The new law also gives authority to the city’s chief secretary to instruct the Film Censorship Authority to revoke approvals granted to the films, if they believe the presentation of the movie may harm national security.
Meanwhile, heavier penalties will also be imposed on those who show films that are not approved by the authorities, as the offence is punishable by up to three years in prison and a maximum fine of HKD 1 million, Hong Kong Free Press reported.
The developments came months after Hong Kong director Kiwi Chow premiered his documentary “Revolution of Our Times” at Cannes Film Festival in July.
The film was about the 2019 anti-extradition bill protests and it did not apply for exhibition in Hong Kong and it was slammed by local Beijing-backed newspapers as advocating independence, an offence under the national security law, Hong Kong Free Press reported.
Meanwhile, several other films associated with the 2019 unrest, including have been pulled from commercial screening.
In 2019, more than a million Hongkongers held a mass protest that started with widespread opposition to plans to allow extradition to mainland China, and broadened into calls for full democracy and official accountability, as well as protests over unprecedented police violence, Radio Free Asia reported.

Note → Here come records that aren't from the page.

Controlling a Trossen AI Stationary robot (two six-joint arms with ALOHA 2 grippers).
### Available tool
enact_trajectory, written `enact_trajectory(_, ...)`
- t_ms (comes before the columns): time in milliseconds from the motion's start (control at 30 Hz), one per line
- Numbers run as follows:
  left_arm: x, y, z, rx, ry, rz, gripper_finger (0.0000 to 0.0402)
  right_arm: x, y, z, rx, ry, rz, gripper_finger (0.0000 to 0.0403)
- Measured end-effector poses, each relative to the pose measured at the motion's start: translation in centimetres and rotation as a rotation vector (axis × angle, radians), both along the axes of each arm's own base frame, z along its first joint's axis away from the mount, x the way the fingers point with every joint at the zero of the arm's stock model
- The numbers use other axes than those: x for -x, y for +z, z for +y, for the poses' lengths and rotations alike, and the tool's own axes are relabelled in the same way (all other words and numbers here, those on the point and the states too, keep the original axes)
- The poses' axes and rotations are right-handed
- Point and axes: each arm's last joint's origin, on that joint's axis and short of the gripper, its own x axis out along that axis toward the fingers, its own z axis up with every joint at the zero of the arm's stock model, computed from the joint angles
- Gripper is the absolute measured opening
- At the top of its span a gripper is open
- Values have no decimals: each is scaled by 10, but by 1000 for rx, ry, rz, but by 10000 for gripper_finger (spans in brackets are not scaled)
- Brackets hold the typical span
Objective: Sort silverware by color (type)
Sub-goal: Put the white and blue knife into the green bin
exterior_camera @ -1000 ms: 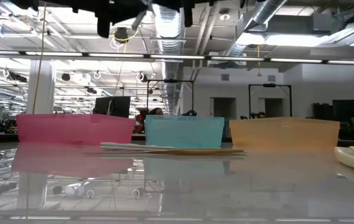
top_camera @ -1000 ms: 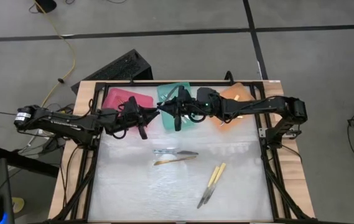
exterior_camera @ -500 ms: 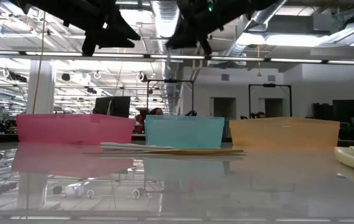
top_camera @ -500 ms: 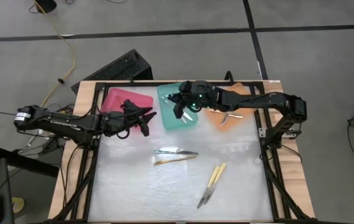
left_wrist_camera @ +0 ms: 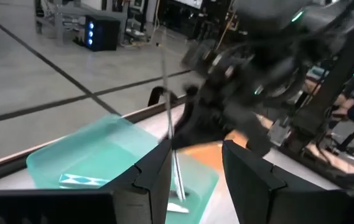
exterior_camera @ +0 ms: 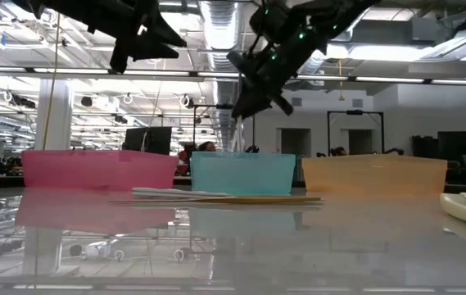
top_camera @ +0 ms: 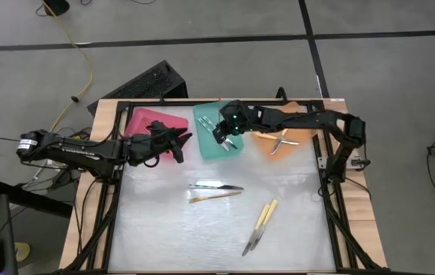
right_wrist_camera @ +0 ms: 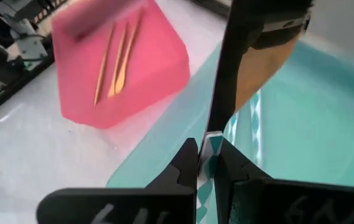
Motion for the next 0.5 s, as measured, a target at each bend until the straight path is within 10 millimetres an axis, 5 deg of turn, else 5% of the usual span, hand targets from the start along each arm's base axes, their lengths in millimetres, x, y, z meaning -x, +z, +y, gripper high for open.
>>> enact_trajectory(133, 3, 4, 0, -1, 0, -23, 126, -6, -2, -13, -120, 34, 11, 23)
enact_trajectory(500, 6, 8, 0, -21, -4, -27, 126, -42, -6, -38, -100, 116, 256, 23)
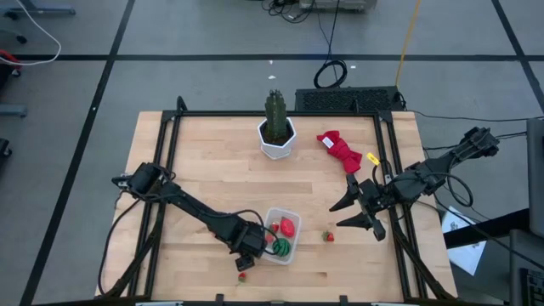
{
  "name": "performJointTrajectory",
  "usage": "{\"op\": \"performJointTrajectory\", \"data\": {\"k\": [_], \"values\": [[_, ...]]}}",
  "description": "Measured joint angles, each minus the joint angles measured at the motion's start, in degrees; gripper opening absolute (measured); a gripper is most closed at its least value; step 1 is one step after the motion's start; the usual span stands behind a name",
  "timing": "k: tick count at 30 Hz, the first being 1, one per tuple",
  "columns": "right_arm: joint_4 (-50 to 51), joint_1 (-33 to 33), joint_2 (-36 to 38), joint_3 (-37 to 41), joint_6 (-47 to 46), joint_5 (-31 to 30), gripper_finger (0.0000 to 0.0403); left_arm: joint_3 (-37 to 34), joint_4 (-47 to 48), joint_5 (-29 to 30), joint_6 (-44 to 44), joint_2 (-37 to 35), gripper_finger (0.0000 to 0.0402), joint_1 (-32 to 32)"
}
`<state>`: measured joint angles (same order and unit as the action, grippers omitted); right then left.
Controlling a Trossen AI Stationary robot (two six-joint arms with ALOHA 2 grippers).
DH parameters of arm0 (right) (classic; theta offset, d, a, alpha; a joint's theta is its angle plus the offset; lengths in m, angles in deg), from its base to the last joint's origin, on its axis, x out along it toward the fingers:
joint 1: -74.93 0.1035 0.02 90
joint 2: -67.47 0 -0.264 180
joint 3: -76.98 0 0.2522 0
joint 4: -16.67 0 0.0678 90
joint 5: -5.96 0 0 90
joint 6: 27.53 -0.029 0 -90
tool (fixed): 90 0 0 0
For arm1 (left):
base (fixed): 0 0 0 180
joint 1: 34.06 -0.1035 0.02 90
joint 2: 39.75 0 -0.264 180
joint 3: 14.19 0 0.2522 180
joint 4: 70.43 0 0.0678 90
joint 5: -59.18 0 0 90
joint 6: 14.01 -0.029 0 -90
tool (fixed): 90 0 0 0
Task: Pick and placing Produce into tupperware
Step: Put the violet onion into the transparent bin
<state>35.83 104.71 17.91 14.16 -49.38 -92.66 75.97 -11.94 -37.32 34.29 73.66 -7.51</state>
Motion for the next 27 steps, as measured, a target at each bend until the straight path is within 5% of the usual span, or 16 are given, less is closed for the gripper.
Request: {"op": "performJointTrajectory", "data": {"k": [27], "values": [[0.0, 0.0, 0.0, 0.0, 0.0, 0.0, 0.0196, 0.0, 0.0, 0.8, 0.0, 0.0, 0.0397, 0.1]]}}
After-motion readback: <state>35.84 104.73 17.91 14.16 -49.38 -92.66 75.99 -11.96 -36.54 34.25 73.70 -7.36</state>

Scribes body refuses to shutdown
The national security law imposed by Beijing in Hong Kong has led to many media outlets shutting down, but the Hong Kong Journalists Association has refused to wind up, said a media report.

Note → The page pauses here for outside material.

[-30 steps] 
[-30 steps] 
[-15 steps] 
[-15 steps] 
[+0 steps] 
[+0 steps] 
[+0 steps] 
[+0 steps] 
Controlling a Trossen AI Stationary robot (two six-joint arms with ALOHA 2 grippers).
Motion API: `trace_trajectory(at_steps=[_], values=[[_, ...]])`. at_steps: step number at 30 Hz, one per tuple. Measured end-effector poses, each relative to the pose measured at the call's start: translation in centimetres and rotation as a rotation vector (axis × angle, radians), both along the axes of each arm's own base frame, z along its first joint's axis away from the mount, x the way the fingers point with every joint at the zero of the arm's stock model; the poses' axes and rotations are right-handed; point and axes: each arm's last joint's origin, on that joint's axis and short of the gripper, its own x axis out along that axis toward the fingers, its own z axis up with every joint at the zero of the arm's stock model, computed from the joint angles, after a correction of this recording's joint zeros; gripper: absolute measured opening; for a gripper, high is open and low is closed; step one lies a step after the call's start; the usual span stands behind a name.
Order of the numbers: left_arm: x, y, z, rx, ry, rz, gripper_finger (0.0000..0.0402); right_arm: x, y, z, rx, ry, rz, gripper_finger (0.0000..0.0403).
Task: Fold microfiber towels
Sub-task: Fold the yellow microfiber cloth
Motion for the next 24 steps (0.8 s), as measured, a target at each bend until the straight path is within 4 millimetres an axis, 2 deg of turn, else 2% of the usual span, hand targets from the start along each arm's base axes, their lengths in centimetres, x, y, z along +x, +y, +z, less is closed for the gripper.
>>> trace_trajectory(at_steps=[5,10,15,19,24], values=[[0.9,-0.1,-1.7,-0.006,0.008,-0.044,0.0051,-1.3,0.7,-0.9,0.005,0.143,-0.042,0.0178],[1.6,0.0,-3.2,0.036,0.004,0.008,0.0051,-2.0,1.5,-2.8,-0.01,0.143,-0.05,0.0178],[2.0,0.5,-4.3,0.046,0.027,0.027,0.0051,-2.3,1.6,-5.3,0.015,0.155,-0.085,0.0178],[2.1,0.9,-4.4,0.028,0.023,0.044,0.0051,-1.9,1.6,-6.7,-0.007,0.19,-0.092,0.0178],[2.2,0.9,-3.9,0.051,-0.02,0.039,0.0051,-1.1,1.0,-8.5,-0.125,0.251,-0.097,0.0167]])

Writing in The New York Times, Austin Ramzy, a Hong Kong reporter, said, “Unions have folded. Political parties have shut down. Independent media outlets and civil rights groups have disappeared. The Hong Kong government, its authority backed fully by Beijing, is shutting down the city’s civil society, once the most vibrant in Asia, one organization at a time.”

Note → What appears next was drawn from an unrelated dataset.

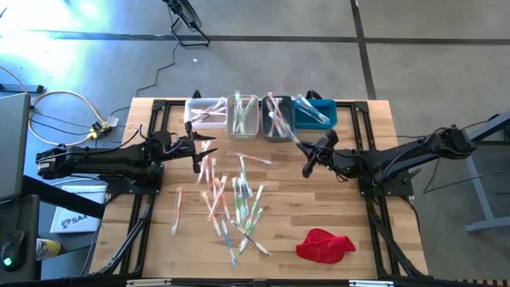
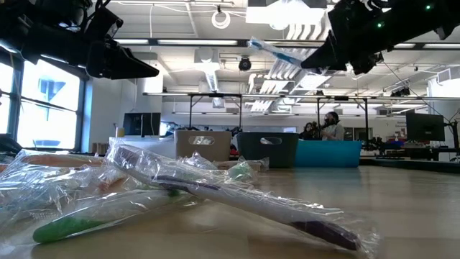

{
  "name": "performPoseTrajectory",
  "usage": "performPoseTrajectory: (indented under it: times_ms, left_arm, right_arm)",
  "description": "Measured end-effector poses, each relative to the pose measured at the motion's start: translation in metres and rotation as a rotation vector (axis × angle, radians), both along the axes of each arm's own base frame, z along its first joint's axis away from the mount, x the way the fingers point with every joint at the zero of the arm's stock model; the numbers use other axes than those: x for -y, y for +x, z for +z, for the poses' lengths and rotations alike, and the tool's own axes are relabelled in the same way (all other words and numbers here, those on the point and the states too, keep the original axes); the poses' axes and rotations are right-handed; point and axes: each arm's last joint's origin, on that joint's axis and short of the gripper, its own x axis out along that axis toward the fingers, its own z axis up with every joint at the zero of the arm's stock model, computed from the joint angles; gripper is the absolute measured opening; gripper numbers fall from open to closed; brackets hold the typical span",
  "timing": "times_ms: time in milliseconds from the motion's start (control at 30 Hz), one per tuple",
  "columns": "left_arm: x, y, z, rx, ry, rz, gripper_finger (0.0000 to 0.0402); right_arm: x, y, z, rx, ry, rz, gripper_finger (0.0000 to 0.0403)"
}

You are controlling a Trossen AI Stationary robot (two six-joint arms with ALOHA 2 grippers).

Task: Pick & Place Toothbrushes
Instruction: Put the blue toothbrush into the blue bin

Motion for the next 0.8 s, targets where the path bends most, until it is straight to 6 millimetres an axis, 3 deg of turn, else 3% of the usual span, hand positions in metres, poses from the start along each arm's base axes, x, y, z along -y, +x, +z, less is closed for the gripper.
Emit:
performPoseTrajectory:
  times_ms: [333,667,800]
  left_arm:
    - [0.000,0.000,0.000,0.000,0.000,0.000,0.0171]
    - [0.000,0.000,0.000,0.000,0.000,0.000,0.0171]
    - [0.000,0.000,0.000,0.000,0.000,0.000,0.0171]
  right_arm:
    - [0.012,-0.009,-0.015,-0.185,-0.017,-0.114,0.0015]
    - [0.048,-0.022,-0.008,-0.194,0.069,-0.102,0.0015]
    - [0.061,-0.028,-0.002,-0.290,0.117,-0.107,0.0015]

“But one group, the Hong Kong Journalists Association, has refused to fold, even as Hong Kong’s security secretary repeatedly singles it out for public criticism,” he added.
“We will try to fight to the last moment,” said Ronson Chan, the association’s chairman. “But honestly, it’s a gamble. How cruelly will the Beijing government treat us? We know the history of journalists in the People’s Republic of China,” the report said.
Ramzy, in its report, said that the authorities have used a national security law, which was introduced last year after months of widespread anti-government protest, to silence dissent. Dozens of groups have been forced to disband.
Human Rights Watch, which is based in New York, left Hong Kong after it was penalised by China in retaliation for American legislation supporting Hong Kong protesters in 2019, the report said.
“Our China team continues to function and to track Hong Kong developments closely,” said Sophie Richardson, the China director at Human Rights Watch.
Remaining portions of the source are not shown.